→ Action item
The listing is to be reproduced exactly, excluding its pictures.

→ Source data
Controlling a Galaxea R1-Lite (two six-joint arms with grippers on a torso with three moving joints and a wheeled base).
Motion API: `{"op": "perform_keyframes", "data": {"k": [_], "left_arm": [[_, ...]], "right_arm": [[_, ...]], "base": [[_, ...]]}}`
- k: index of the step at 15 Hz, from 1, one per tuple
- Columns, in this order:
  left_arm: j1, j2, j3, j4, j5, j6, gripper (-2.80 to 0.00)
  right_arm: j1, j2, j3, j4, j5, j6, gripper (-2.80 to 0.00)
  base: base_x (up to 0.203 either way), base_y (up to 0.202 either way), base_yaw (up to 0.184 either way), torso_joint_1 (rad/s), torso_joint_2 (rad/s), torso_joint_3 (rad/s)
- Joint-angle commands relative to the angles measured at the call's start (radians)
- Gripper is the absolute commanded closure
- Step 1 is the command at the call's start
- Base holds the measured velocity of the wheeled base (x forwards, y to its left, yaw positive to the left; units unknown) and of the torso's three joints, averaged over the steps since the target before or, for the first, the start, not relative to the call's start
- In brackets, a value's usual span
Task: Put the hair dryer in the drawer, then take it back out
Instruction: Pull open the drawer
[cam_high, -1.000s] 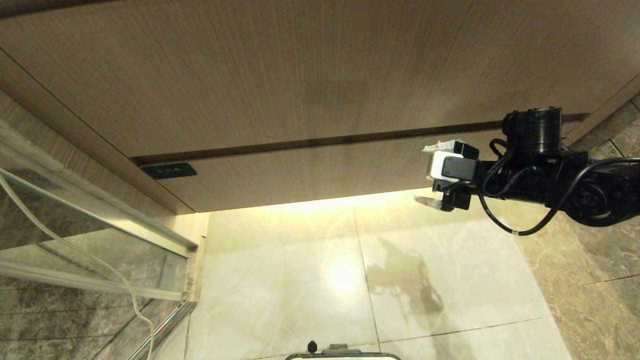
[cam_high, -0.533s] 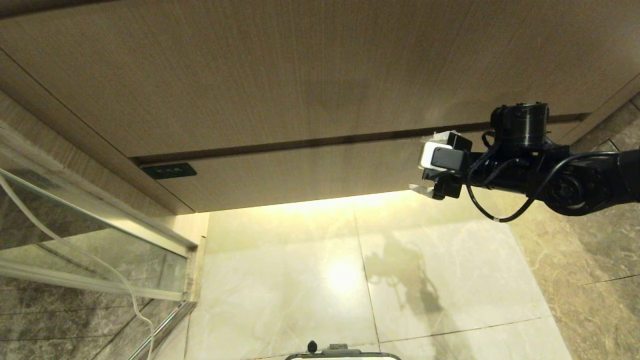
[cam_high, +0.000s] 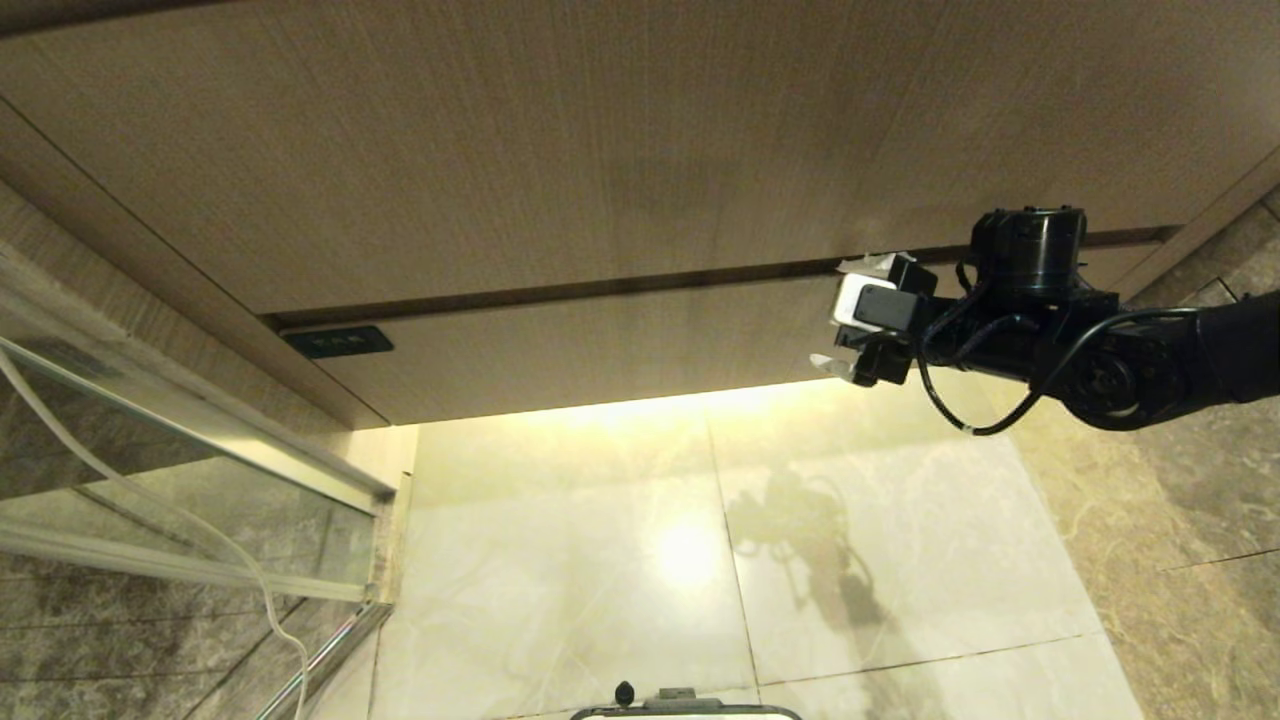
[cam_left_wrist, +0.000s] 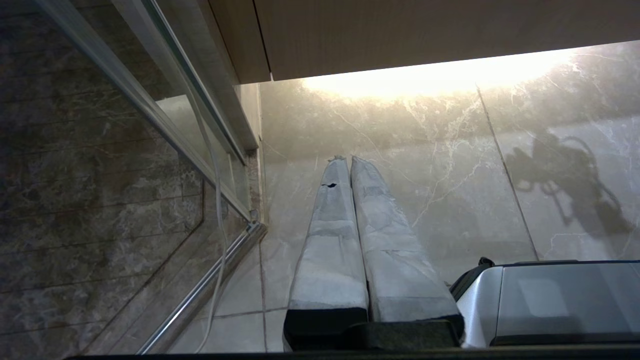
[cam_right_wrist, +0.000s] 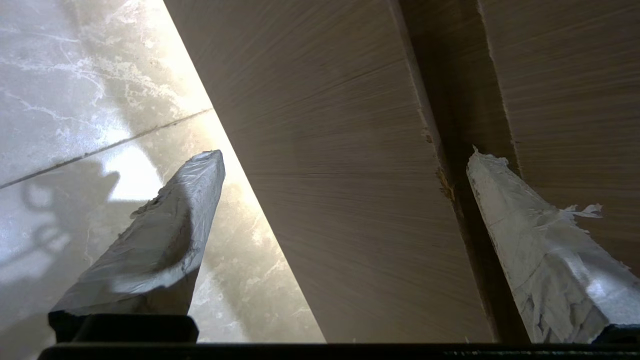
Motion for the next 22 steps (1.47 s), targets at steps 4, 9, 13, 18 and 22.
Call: {"op": "perform_keyframes", "data": {"k": [4, 9, 13, 18, 22], "left_arm": [[0.000, 0.002, 0.000, 0.000, 0.000, -0.001, 0.00], [0.000, 0.000, 0.000, 0.000, 0.001, -0.001, 0.00], [0.000, 0.001, 0.000, 0.000, 0.000, -0.001, 0.00], [0.000, 0.002, 0.000, 0.000, 0.000, -0.001, 0.00], [0.000, 0.001, 0.000, 0.000, -0.001, -0.001, 0.00]], "right_arm": [[-0.001, 0.031, -0.021, -0.009, 0.002, -0.006, -2.80], [-0.007, 0.062, -0.042, -0.046, 0.001, -0.006, -2.80], [-0.010, 0.085, -0.059, -0.073, 0.002, -0.004, -2.80], [-0.016, 0.114, -0.090, -0.118, 0.001, 0.015, -2.80], [-0.019, 0.138, -0.085, -0.110, -0.029, 0.016, -2.80]], "base": [[0.000, 0.000, 0.000, 0.000, 0.00, 0.000], [0.000, 0.000, 0.000, 0.000, 0.00, 0.000], [0.000, 0.000, 0.000, 0.000, 0.00, 0.000], [0.000, 0.000, 0.000, 0.000, 0.00, 0.000], [0.000, 0.000, 0.000, 0.000, 0.00, 0.000]]}}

→ Output for this task
Controlling a Galaxea R1-Lite (two six-joint arms with grippers on a torso with three moving joints and a wheeled base).
Motion API: `{"op": "perform_keyframes", "data": {"k": [_], "left_arm": [[_, ...]], "right_arm": [[_, ...]], "base": [[_, ...]]}}`
- k: index of the step at 15 Hz, from 1, one per tuple
- Columns, in this order:
  left_arm: j1, j2, j3, j4, j5, j6, gripper (-2.80 to 0.00)
  right_arm: j1, j2, j3, j4, j5, j6, gripper (-2.80 to 0.00)
  base: base_x (up to 0.203 either way), base_y (up to 0.202 either way), base_yaw (up to 0.184 either way), torso_joint_1 (rad/s), torso_joint_2 (rad/s), torso_joint_3 (rad/s)
- Joint-angle commands relative to the angles measured at the call's start (radians)
- Gripper is the absolute commanded closure
- Step 1 is the command at the call's start
- Base holds the measured velocity of the wheeled base (x forwards, y to its left, yaw positive to the left; units unknown) and of the torso's three joints, averaged over the steps since the target before or, for the first, the start, not relative to the call's start
- In brackets, a value's usual span
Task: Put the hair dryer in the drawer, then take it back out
Instruction: Pull open the drawer
[cam_high, -1.000s] 
[cam_high, -0.533s] 
[cam_high, +0.000s] 
[cam_left_wrist, +0.000s] 
[cam_right_wrist, +0.000s] 
Motion for the next 22 steps (1.47 s), targets at steps 4, 9, 13, 18 and 22.
Call: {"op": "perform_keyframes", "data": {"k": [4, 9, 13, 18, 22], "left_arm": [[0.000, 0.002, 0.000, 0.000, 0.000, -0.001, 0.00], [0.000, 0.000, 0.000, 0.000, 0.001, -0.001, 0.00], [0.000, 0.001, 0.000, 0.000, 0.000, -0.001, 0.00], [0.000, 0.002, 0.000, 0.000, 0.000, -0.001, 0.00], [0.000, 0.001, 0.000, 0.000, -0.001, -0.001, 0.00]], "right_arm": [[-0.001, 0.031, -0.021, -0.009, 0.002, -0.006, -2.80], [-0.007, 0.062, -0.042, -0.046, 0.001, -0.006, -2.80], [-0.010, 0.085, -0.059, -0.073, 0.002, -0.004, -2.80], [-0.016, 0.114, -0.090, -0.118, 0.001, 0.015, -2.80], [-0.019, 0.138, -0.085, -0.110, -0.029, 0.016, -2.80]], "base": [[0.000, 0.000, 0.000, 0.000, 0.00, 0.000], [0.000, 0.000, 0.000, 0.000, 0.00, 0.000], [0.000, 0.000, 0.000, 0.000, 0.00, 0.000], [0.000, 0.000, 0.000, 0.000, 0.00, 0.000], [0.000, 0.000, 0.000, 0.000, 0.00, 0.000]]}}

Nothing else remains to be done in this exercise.